▸ **Required action**:
Scan the lines below; pull out those with "grey".

▸ **Stored entries**:

· · · · · · ·

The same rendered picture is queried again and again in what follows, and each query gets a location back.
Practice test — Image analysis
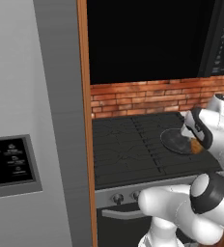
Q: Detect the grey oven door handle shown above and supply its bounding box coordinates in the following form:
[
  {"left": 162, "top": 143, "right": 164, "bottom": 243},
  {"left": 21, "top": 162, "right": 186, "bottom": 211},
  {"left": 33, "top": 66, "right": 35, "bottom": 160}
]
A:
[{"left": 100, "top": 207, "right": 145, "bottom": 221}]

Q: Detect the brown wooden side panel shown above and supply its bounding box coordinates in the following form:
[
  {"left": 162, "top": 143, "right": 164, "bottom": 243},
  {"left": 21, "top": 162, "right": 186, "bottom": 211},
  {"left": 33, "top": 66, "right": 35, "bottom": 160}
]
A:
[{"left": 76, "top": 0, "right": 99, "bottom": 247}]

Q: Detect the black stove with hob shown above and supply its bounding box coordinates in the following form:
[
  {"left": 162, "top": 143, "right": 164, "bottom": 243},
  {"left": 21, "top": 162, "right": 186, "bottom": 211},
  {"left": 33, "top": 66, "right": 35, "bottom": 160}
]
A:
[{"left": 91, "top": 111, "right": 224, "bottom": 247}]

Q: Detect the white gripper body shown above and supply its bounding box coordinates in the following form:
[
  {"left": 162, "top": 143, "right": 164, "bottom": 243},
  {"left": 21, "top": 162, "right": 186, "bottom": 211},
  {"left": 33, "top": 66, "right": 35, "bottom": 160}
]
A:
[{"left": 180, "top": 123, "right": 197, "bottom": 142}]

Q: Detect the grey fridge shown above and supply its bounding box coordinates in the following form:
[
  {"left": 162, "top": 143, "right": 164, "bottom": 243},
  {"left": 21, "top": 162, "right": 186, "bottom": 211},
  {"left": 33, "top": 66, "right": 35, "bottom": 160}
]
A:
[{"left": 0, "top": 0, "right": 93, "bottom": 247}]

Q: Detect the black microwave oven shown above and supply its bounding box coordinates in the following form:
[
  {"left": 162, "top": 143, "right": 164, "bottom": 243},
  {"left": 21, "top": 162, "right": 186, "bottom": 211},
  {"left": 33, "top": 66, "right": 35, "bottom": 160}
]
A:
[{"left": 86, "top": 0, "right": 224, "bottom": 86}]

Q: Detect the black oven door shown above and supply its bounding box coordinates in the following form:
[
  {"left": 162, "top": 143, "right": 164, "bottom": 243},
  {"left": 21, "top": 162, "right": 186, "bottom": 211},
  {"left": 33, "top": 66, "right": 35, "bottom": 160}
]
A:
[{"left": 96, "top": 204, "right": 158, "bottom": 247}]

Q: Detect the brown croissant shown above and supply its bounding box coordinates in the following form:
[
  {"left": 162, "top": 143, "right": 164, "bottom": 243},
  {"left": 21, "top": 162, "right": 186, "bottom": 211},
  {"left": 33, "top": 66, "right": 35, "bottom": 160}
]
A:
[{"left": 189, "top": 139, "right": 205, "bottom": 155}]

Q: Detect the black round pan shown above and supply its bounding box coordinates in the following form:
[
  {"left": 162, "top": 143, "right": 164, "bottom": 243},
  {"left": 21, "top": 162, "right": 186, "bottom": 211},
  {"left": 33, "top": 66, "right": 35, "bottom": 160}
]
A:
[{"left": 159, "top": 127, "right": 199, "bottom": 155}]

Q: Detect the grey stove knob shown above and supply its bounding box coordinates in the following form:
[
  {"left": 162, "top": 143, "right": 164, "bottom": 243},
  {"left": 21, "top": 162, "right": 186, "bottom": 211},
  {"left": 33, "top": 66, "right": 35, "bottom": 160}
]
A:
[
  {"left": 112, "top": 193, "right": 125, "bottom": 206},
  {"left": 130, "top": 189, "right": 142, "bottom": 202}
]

· · · · · · ·

▸ **Answer box**:
Q: Detect the grey oven door handle shown above and supply its bounding box coordinates in the following form:
Q: Detect the grey fridge shown above and supply its bounding box coordinates in the following form:
Q: Detect the grey stove knob shown above and supply its bounding box coordinates in the following form:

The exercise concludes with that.